News from Amy (scroll down for bio):
A Busy Evening with Outstanding Students at Rutgers University's School of Communication and Information
NBC Channel 4 New York sports reporter Harry Cicma and I spent a recent evening sharing our knowledge with the truly outstanding students of Rutgers University's School of Communication and Information, New Brunswick, New Jersey. Harry told them about his career in broadcast journalism, providing insight and encouragement, and I did the same about my writing career, which started with newspapers, then nonfiction books, and now has branched into novels. I loved this event because much of it was informal. I talked to so many students in groups of two or three that I'll never remember them all! See my blog for a summation of my formal remarks.
First Place in Salt Lake City Library contest
When MISS DREAMSVILLE was published a year ago I had some concern that a book about a woman from Boston who relocates to a sleepy Southern backwater in Florida in 1962 might sell only on the East Coast. Well, that was a wasted worry. It's selling very well all over the country. In fact, Miss Dreamsville is now popular in what was, at first, my slowest market: Utah. I just learned that Miss Dreamsville came in FIRST of 25 books nominated in the Reader's Choice contest held by the Salt Lake County Library Services. Patrons of 18 libraries cast 3,681 votes and Miss Dreamsville won.
American Library Association recommends MISS DREAMSVILLE:
MISS DREAMSVILLE AND THE COLLIER COUNTY WOMEN'S LITERARY SOCIETY has been selected by Library Journal (American Library Association) in an article recommending books about book clubs. The article offers a full review of MISS DREAMSVILLE (the second glowing review by an ALA publication - a nice surprise!) and calls it "a heartwarming and poignant tale." Thank you, American Library Association!

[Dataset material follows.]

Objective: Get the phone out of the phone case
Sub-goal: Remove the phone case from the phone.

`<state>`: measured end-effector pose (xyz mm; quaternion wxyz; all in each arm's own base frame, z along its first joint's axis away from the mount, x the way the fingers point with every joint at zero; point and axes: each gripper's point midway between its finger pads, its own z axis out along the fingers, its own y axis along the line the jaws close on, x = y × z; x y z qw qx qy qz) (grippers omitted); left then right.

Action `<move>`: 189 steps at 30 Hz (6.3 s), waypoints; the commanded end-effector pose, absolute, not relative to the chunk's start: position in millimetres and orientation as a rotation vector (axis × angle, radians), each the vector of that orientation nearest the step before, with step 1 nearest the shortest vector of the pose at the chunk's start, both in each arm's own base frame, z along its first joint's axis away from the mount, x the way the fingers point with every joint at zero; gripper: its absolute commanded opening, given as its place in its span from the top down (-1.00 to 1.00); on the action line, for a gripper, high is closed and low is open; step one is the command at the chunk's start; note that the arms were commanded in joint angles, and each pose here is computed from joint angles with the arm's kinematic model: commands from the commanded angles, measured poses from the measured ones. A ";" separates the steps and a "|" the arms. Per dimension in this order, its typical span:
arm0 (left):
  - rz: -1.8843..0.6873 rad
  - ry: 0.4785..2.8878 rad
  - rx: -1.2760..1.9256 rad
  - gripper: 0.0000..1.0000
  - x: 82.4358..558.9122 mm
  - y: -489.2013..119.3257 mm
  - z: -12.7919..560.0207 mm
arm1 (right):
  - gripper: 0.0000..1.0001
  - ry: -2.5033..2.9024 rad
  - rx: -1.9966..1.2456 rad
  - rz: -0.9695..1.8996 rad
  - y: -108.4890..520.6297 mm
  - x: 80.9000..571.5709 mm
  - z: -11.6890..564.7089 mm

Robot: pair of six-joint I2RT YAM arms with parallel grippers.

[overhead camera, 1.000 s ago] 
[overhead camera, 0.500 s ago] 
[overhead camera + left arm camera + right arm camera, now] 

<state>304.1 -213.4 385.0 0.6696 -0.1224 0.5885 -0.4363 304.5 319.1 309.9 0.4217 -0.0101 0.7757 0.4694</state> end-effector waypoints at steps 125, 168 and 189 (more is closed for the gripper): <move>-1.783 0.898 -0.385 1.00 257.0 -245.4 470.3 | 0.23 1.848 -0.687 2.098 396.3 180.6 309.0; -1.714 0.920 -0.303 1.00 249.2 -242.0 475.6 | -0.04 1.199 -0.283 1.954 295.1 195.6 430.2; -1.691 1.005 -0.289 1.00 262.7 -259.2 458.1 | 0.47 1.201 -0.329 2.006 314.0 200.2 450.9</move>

Announcing a Sequel to MISS DREAMSVILLE:
A Brief Bio:
Amy Hill Hearth (pronounced "HARTH") is the author of the critically-acclaimed novel, MISS DREAMSVILLE AND THE COLLIER COUNTY WOMEN'S LITERARY SOCIETY, as well as seven nonfiction books, including the runaway hit, HAVING OUR SAY: THE DELANY SISTERS' FIRST 100 YEARS. Published in 1993, HAVING OUR SAY, which was Ms. Hearth's first book, was a New York Times Bestseller for 113 weeks. It was also a Washington Post, Los Angeles Times, USA Today and Publisher's Weekly bestseller. In 1995, the book was adapted for Broadway and, in 1999, for an award-winning film. Ms. Hearth, who was portrayed in the film version of the book by the actress Amy Madigan, was an advisor on both the Broadway and film adaptations.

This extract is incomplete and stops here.